2  No  está  de  mas  acotar, que vencido el término de traslado a los no recurrentes  el  procesado  BAQUERO  SÁENZ allegó dos memoriales adicionales; uno, diciendo  complementar  el de sustentación de la apelación, y copia de otro que remitió  a  la Sala Disciplinaria del Consejo Seccional de la Judicatura del Huila, en el  que  resume  sus  planteamientos  y  le pide intervenir en este asunto. Incluso,  estando  el  proceso en esta Corte a despacho para resolver, allegó dos libelos  más,  uno  que es firmado por varias personas certificando su buena conducta, y  otro  con  el que aportó una constancia de aquella Corporación, que pide tener  en  cuenta  para evaluar la personalidad de su compañero de causa. Al respecto,  la  Sala  aclara que dada la extemporaneidad de dichos escritos (los cuatro), no  tendrá en cuenta ninguno de ellos.   

3  Efectivamente,  para el momento de los hechos aquí investigados, los sindicados  VÍCTOR  MANUEL  BAQUERO  SÁENZ  y  ABRAHAM  PÉREZ VARGAS fungían como jueces  primero  y segundo civiles municipales, respectivamente, de la citada población  huilense. Incluso, hoy día continúan ocupando los mismos cargos.   

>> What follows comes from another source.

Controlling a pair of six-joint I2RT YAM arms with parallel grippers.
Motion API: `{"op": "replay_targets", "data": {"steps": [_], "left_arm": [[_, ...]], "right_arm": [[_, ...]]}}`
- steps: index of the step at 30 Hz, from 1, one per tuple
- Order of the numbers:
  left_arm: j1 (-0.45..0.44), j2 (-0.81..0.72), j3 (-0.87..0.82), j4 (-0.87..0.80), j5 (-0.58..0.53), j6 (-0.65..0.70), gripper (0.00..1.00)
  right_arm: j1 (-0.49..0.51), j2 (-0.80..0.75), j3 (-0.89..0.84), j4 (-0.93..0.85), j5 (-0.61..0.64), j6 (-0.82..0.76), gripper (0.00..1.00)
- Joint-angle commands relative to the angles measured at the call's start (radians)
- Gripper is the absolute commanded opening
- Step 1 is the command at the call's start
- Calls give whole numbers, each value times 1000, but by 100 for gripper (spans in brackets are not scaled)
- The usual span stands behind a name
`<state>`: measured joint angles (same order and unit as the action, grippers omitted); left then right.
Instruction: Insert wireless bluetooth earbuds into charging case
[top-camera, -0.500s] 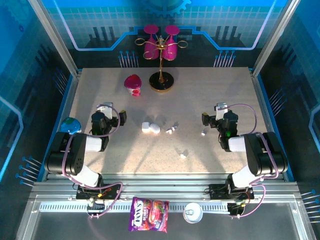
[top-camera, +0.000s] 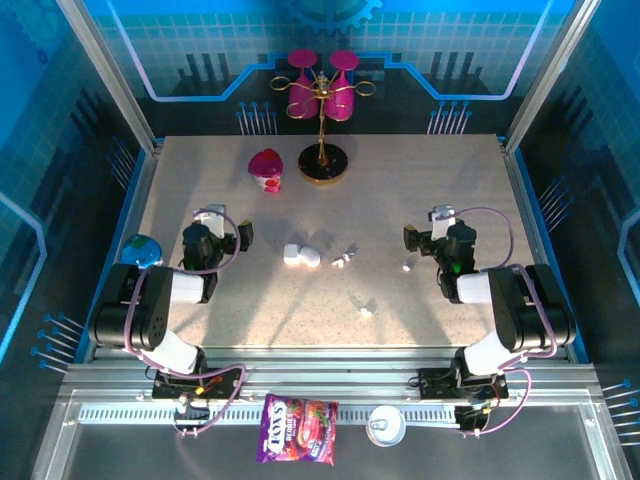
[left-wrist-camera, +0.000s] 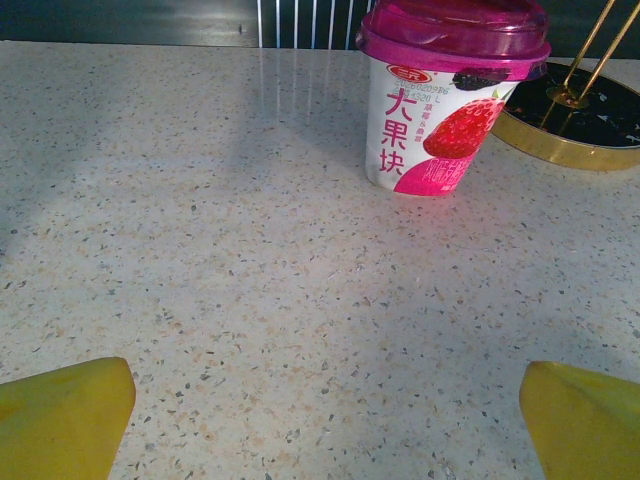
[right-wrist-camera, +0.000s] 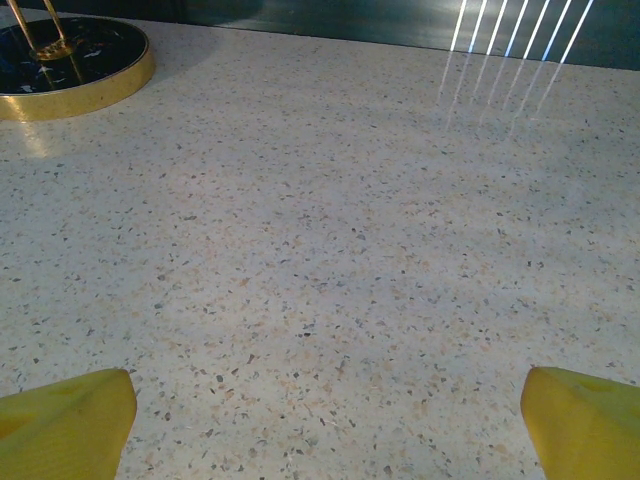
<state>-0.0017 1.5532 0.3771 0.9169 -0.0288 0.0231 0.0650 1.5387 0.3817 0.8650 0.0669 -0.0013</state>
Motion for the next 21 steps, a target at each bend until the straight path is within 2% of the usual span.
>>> {"op": "replay_targets", "data": {"steps": [1, 7, 10, 17, 21], "left_arm": [[8, 0, 9, -1, 14, -20, 99], [8, -1, 6, 8, 11, -18, 99], [2, -48, -26, 29, -8, -15, 99], [-37, -310, 3, -237, -54, 36, 99], [-88, -420, 61, -398, -81, 61, 99]], "right_arm": [[-2, 3, 19, 23, -16, -13, 100], [-6, 3, 19, 25, -24, -12, 100], [1, -40, 7, 19, -7, -15, 100], [51, -224, 53, -205, 25, -65, 100], [105, -307, 150, -440, 50, -40, 100]]}}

4  Decisión  del 20 de septiembre de 1999, Radicado N°  14.288.   

5 Ib.  Radicación.   

6  Sentencia del 23 de junio de 2010, Radicado N° 31.357.   

7  Sentencias  del 29 de julio de 2008 y 16 de marzo de 2011, Radicados Nos. 28.961  y 35.720, respectivamente.   

8 Así  lo  determinó  en  fallo  del  12 de diciembre de 2005, Radicado N° 22.182, en  referencia    a    un    delito    de    falsedad   ideológica   en   documento  público.   

9 C. S.  de   J.,   Sala   de   Casación   Penal,   providencia   del  15  de  abril  de  1993.   

10 C.  S.   de  J.,  Sala  de  Casación  Penal,  providencia  del  25  de  octubre  de  1979.